Fig. 1 Cu 2p and Ce 3d XPS spectra, and corresponding Cu L₃VV Auger spectra (characteristic features corresponding to the different observed valence states of copper and cerium are indicated),^3,6,7 during treatments of CeO₂/CuO catalyst under CO at 473 K (a); subsequent H₂O addition to the reactant mixture at 473 K (b); and subsequent heating at 523 K under a CO + H₂O reactant mixture (c).

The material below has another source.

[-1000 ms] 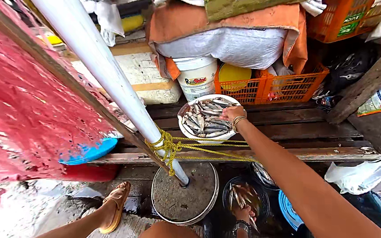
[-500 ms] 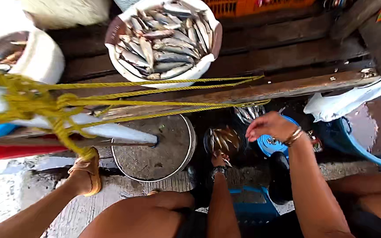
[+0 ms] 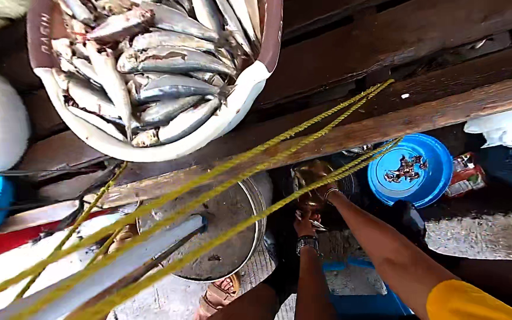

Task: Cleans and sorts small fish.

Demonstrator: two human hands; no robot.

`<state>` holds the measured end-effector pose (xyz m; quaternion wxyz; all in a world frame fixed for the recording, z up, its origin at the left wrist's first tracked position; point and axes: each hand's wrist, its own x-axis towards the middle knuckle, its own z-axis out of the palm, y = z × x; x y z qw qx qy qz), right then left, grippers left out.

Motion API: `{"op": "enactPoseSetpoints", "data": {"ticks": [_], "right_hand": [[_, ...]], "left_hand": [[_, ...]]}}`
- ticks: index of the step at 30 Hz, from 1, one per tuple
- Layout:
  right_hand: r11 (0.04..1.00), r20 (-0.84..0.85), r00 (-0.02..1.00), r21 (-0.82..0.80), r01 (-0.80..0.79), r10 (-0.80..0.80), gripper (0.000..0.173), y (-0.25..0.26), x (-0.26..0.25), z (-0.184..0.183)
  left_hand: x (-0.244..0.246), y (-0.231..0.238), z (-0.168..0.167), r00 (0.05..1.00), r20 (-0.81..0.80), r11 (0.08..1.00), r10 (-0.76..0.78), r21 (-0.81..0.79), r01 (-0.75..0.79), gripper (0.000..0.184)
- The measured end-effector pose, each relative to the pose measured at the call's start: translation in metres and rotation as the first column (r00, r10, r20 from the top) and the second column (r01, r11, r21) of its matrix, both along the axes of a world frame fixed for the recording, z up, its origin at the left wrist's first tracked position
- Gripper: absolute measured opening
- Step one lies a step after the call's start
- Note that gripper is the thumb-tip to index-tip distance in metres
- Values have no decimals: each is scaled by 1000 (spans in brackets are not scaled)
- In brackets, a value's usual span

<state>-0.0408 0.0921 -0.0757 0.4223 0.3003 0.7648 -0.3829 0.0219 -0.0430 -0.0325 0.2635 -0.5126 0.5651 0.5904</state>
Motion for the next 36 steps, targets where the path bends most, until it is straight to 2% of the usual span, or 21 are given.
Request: {"op": "enactPoseSetpoints", "data": {"ticks": [3,4,7,9,10,11,13,15,18,21,27,31,36], "right_hand": [[999,40,998,14,45,-46,58,-17,1,-15],[999,39,999,-8,36,-36,56,-18,-3,-6],[982,7,1000,-185,-22,23,45,-5,-20,52],[968,-35,998,-245,-64,57,44,9,-14,67],[965,56,998,-260,-16,32,45,16,-16,72],[959,155,987,-285,11,34,48,23,-21,75],[947,102,995,-320,35,-3,51,32,-11,46],[957,-13,1000,-289,-7,4,49,34,-2,39],[960,-206,966,-200,-197,155,46,30,9,53],[945,-263,929,-128,-301,260,46,24,18,77],[962,-395,905,-147,-228,155,41,34,42,119],[969,-343,925,-117,-217,166,28,47,56,145],[983,-310,947,-128,-134,88,32,51,63,160]], "left_hand": [[-1,1,-1,1000,15,1000,16,-25,-16,27],[-1,1,-3,1000,17,999,17,-35,-16,25],[-9,2,4,1000,24,998,10,-60,-9,23],[-15,8,13,999,-5,998,33,-46,-33,22],[-17,10,14,998,-28,998,49,-28,-50,20],[-19,12,13,997,-46,998,59,-15,-59,18],[-21,15,10,996,-72,999,52,16,-51,16],[-24,20,11,994,-95,996,51,71,-45,21],[-30,27,13,985,-168,987,42,160,-15,33],[-37,31,23,966,-248,972,68,237,-8,36],[-35,32,50,923,-373,935,96,353,46,33],[-34,30,70,891,-411,917,194,399,-15,33],[-36,19,87,868,-456,913,197,407,6,27]]}}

The redox changes observed by XPS are confirmed by Cu L edge XANES spectra taken in the same experiments (Fig. S3 in the ESI†). These show, besides a small Cu²⁺ contribution (detected by XANES due to the larger probing depth of the technique and evidencing the presence of CuO in deeper regions) which decreases with successive treatments, a major Cu⁺ feature in the sample under CO at 473 K and the emergence, after H₂O addition at the same temperature, of new features at positions typical of Cu metal arising from scattering of ejected electrons by Cu neighbours and developed further after heating at 523 K.^9,10

Thus, H₂O apparently acts as a reductant under the examined conditions. However, H₂O interaction with oxide surfaces is known to proceed generally as a pure acid–base process in principle not involving redox changes in the catalyst.¹¹ Even though a recent report points towards surface cerium reduction induced by H₂O dissociation over partially reduced ceria,¹² this must be understood at most as a consequence of charge redistribution (i.e. bulk → surface electron transfer) within the oxide in the presence of a hydroxyl surface layer. In any case, no such surface redox changes are expected over the copper component, according to previous studies on Cu₂O.¹³ One possibility to explain the observed results can be related to the fact that H₂ produced as a consequence of WGS reaction acts as a reductant under the employed conditions. However, CO is known to be a much more powerful reductant than H₂ over this type of catalysts,^14,15 so that this explanation would imply a dominance of kinetic over thermodynamic factors to determine the course of the reduction reaction, which would in any case be inconsistent with kinetic results.^14,15

Then, what could be the explanation for the observed reductions? Careful inspection of gases evolution during the XPS experiments (Fig. 2) shows an absence of correlation between the rates of CO consumption and CO₂ production occurring upon introduction of H₂O in the reactant mixture at 473 K. Thus, a sharp maximum in CO₂ production is observed about 2 min after H₂O introduction while CO shows an initial transient with much longer time constant. CO₂ production should occur simultaneously to CO consumption if it results from either catalysts reduction or WGS activity (this latter being evidenced to take place upon H₂O introduction by increases in H₂ and CO₂ contributions as well as apparent CO decrease; note that mismatch in H₂ production/CO consumption evolution profile shapes can account for CO employed for the observed catalyst reduction). Therefore, the fact that an abnormally higher CO₂ amount is produced immediately after H₂O introduction in the reactant mixture indicates that CO₂ desorption from species already present in the catalyst is taking place. This strongly points towards some type of carbonate species which becomes destabilized and desorbs as CO₂ in the presence of H₂O. Indeed, comparative analysis of the C 1s BE zone during such experiments apparently supports such hypothesis (see Fig. S4, ESI†).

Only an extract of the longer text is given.